He studied at the Conservatories of Odense and Copenhagen from 1976-82. Since 1980 he has been on the concert stage, performing and recording with the Drottningholm Baroque Ensemble, Bach Collegium Japan, Berlin Philharmonic Orchestra and The Lithuanian Chamber Orchestra, and many other ensembles, with regular tours to Japan, the United States, Israel and across Europe. His work as a performing musician is complemented by an active teaching schedule including professorships at The Carl Nielsen Academy of Music, Odense; The Conservatory of Music in Gothenburg, Sweden and the Royal Conservatory of Music in Copenhagen. More recently Dan Laurin was appointed professor of the recorder and teaches at Stockholm's Royal University College of Music, and he has also been appointed guest professor at the National University for Fine Arts and Music, Tokyo. He researches and lectures on many areas of interpretation, music aesthetics, recorder acoustics, sound techniques, and performance issues.
Dan Laurin can plausibly be said to be the greatest player of the recorder active today. He has explored and widened the sonic possibilities of the recorder and has an unequalled technical facility. His playing explores a wide palette of tonal colours and a striking control of dynamics; the expressiveness of his playing is marked by a freedom in moving from the mutest pianissimo to a clear forte within hairbreadth spaces of time. His interpretations combine thoughtful musical structure with highly wrought ornamentation and a sometimes wild sense of fantasy. His command of improvisation within a strong understanding of harmonic structure brings to 17th and 18th-century music something of the spirit of jazz masters such as Charlie Parker, but Laurin's interpretations remain sensitive to the aesthetic and spirit of older music, as his many thoughtful essays on his repertoire reveal. Laurin's unique interpretative style is exhibited perhaps at its strongest in his many recordings of Vivaldi, culminating in a recording of the Four Seasons released in August 2006. His efforts to broaden the repertoire and to gain for the recorder the status of a concert instrument together with a large orchestra has resulted in several concertos that are already considered classics. His 1994 album The Swedish Recorder earned him a prize from the Swedish Association of Composers. This, along with three other albums (The Japanese Recorder, Vivaldi Recorder Concertos and Telemann/Bach (Fantasias/Solo works)) resulted in a Grammy award. Recent commissions include recorder concertos by Daniel Börtz and Henrik Strindberg.
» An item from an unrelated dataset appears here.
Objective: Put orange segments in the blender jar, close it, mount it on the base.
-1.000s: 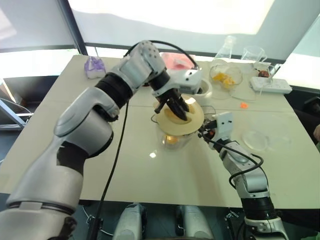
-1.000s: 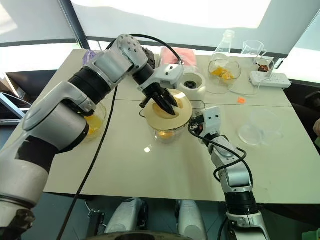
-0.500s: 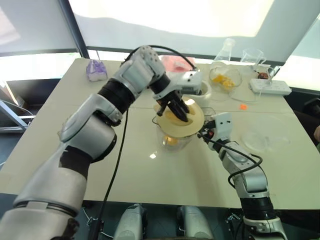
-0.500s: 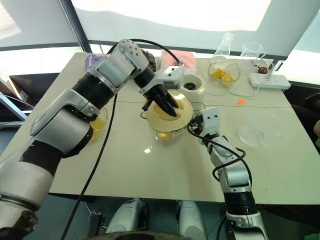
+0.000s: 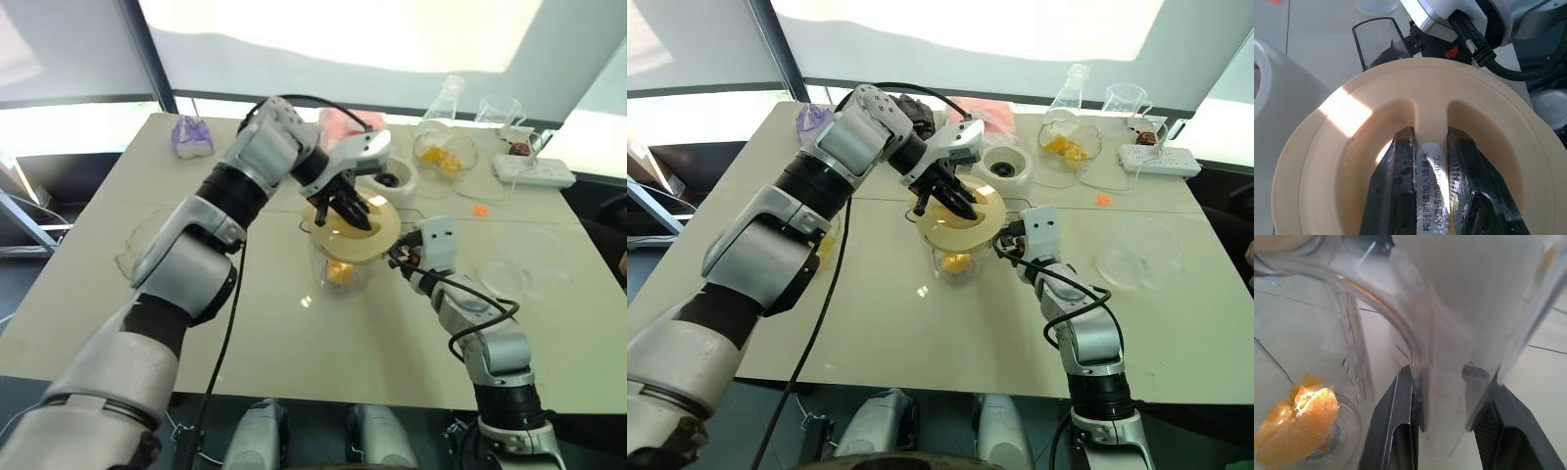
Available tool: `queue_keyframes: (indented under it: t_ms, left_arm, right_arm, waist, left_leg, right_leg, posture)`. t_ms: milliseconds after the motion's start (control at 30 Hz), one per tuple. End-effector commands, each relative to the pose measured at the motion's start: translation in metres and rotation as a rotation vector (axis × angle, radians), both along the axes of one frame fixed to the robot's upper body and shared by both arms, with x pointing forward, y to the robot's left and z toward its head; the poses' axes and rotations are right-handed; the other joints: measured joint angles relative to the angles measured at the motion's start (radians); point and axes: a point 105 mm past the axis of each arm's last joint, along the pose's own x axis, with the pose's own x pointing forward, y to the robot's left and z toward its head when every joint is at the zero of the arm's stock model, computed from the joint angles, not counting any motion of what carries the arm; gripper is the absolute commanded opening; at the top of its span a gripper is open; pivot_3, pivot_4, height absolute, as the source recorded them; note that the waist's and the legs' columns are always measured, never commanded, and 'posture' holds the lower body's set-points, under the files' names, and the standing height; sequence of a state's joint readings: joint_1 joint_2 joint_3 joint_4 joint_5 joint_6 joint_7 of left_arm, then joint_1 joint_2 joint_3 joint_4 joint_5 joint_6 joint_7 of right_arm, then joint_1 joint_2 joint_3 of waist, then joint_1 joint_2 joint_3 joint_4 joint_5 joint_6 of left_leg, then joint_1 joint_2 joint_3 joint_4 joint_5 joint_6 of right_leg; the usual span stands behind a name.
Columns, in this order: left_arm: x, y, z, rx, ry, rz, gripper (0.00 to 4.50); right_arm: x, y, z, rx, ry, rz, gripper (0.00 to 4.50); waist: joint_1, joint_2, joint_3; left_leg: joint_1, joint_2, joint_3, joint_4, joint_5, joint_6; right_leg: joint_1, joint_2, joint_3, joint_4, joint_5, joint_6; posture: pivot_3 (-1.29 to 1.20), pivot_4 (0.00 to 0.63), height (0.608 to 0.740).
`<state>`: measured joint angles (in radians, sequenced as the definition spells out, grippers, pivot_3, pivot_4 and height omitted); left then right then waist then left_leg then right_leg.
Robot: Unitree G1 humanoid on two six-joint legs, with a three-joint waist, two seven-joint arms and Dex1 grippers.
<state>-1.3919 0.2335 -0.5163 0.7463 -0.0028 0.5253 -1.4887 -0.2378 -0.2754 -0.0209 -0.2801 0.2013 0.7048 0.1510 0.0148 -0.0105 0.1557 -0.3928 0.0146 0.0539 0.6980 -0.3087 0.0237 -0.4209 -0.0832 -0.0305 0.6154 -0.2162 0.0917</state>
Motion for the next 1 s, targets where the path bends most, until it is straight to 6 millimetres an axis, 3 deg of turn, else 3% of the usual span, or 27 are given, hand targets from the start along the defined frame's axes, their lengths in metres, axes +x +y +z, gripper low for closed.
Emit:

Dan Laurin is a member of the Royal Swedish Academy of Music and in 2001 he received the medal 'Litteris et Artibus' from the King of Sweden.
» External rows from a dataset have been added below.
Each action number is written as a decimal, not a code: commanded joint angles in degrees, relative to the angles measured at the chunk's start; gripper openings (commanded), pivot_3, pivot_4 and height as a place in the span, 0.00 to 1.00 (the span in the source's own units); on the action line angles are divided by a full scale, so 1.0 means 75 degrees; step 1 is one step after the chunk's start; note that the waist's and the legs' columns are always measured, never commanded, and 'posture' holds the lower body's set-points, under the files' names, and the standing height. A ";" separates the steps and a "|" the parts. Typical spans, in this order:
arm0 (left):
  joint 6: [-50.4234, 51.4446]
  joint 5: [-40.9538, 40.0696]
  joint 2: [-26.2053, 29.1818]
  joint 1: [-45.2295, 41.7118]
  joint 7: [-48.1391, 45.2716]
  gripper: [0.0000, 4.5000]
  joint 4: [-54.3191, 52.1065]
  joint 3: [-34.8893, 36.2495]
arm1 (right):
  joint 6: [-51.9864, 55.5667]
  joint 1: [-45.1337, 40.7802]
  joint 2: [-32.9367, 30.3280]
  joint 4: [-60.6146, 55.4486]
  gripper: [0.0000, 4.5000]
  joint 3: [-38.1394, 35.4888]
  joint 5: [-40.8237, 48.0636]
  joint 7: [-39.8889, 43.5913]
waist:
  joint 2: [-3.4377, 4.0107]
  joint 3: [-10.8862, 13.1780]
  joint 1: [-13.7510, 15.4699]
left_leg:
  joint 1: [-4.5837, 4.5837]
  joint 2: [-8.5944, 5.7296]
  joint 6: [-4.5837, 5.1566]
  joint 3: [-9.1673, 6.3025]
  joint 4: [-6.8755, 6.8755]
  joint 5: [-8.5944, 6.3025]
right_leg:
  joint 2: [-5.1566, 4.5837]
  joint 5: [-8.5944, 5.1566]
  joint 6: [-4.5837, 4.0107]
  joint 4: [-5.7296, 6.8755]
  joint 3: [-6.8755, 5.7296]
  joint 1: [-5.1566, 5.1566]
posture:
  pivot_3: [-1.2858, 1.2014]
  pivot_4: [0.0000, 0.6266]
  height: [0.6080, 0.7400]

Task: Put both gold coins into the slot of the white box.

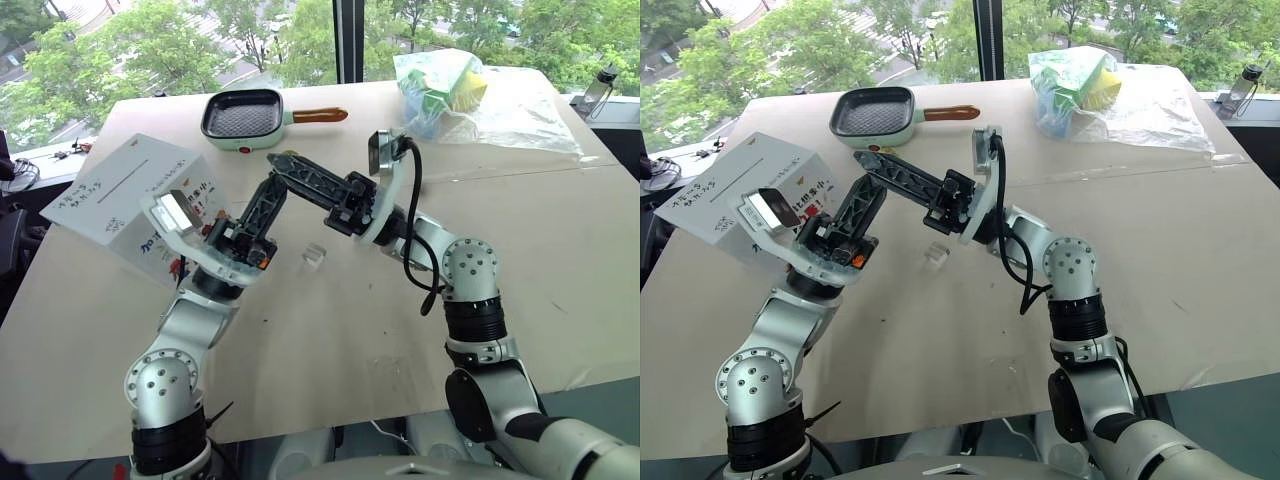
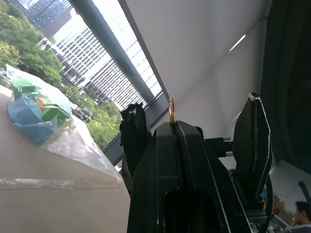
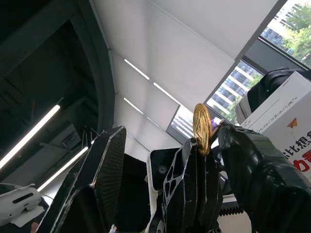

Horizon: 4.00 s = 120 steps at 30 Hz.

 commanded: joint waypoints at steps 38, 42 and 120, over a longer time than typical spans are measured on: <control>-0.2521 0.7679 0.7831 -0.3926 -0.8720 0.00 1.0964 -0.0113 | -0.4411 -0.0711 -0.1792 -0.0952 0.72 0.2713 -0.6976 0.3252 | -0.0004 0.0007 -0.0223 | -0.0024 -0.0004 -0.0005 -0.0007 -0.0041 0.0002 | 0.0003 -0.0002 0.0000 -0.0004 -0.0009 -0.0048 | 0.52 0.24 0.97; -0.2429 0.7956 0.7694 -0.4280 -0.8592 0.00 1.1312 -0.0169 | -0.4418 -0.0726 -0.1792 -0.0933 0.72 0.2701 -0.6997 0.3262 | -0.0006 0.0006 -0.0230 | -0.0024 -0.0004 -0.0005 -0.0007 -0.0036 0.0002 | 0.0002 -0.0001 0.0001 -0.0002 -0.0009 -0.0048 | 0.52 0.24 0.97; -0.1427 0.8730 0.7146 -0.3764 -0.7973 0.00 1.0549 -0.0460 | -0.4514 -0.0666 -0.1484 -0.0781 0.72 0.2612 -0.7214 0.3058 | 0.0017 -0.0020 -0.0206 | 0.0014 -0.0007 -0.0031 0.0001 0.0008 0.0019 | 0.0000 0.0000 -0.0001 0.0124 0.0003 -0.0043 | 0.52 0.24 0.97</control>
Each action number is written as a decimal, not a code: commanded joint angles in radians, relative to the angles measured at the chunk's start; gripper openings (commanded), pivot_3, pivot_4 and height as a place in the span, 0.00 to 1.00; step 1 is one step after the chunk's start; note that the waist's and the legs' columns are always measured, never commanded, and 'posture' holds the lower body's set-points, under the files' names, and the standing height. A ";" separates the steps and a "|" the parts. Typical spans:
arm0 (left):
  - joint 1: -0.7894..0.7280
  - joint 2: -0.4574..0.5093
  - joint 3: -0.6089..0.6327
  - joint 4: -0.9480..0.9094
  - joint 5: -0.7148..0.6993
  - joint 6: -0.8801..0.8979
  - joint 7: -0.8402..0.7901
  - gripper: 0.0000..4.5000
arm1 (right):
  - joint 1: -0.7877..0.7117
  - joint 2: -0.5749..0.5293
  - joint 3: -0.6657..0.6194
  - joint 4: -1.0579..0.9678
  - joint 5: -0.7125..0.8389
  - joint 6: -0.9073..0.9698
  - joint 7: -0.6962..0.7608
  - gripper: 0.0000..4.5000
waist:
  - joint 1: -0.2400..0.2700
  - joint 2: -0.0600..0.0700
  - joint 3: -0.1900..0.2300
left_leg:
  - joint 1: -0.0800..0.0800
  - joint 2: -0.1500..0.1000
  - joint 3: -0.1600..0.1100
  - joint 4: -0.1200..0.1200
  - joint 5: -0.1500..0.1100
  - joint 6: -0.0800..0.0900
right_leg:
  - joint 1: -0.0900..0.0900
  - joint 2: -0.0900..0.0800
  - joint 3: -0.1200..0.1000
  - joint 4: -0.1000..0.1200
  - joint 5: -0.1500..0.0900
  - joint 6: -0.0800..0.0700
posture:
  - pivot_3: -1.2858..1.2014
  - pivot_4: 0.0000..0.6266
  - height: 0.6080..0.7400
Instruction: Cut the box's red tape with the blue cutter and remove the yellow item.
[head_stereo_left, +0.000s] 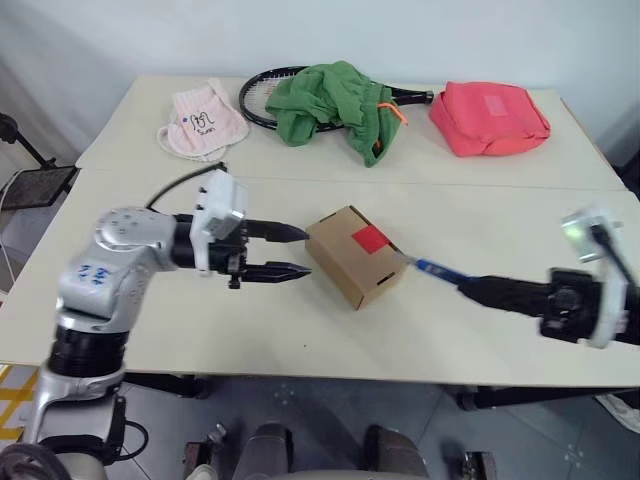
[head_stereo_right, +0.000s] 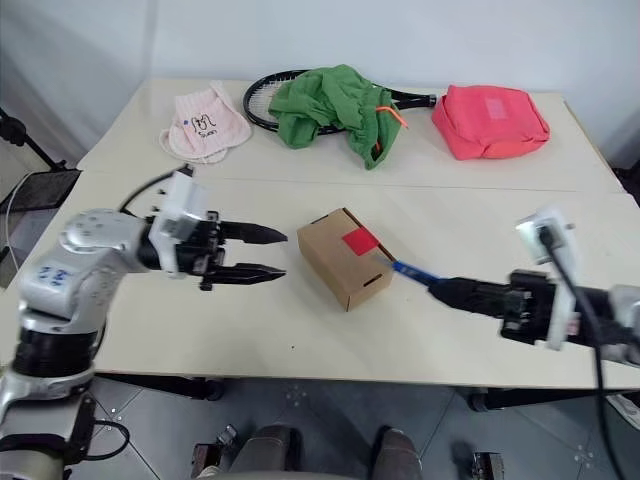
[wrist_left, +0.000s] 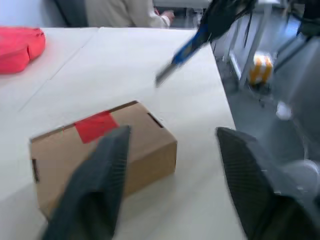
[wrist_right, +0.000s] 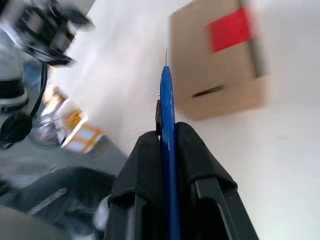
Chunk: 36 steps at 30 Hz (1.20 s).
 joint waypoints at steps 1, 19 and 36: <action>-0.062 -0.067 -0.014 0.131 0.062 -0.089 0.069 0.32 | 0.102 -0.002 -0.160 -0.028 0.018 0.003 -0.023 0.02 | -0.001 0.000 0.000 | 0.000 0.000 0.000 0.000 0.000 0.000 | 0.000 0.000 0.000 0.000 0.000 0.000 | 0.52 0.24 1.00; -0.149 -0.235 -0.102 0.301 0.276 -0.153 0.342 0.00 | -0.690 0.130 0.602 0.001 -0.494 -0.006 -0.127 0.02 | -0.036 0.000 0.000 | 0.000 0.000 0.001 0.000 0.000 0.000 | -0.002 0.000 0.002 -0.001 0.002 0.001 | 0.52 0.24 1.00; -0.139 -0.257 -0.142 0.283 0.332 -0.072 0.384 0.00 | -1.101 0.494 0.731 0.265 -0.824 0.356 -0.194 0.02 | -0.035 0.000 0.000 | -0.002 0.000 0.002 -0.001 0.000 0.000 | -0.004 -0.001 -0.001 0.001 0.002 0.002 | 0.52 0.24 1.00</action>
Laurin collaborated with the Australian instrument maker Frederick Morgan to advance recorder design, and this resulted in a succession of reconstructions of instruments from earlier times, including an instrument that was designed specifically for Dan Laurin's 9-CD recording of Jacob van Eyck's monumental Der Fluyten Lust-hof (BIS-CD-775/780), the largest work ever written for a wind instrument. Laurin has inspired a new generation of listeners and players, and has already trained some of the leading young recorder virtuosi in Europe and beyond. As a young man he reinvented the recorder as a vehicle of the highest artistic expression, and his playing continues to delight, challenge and enthrall audiences and fellow-musicians across the world.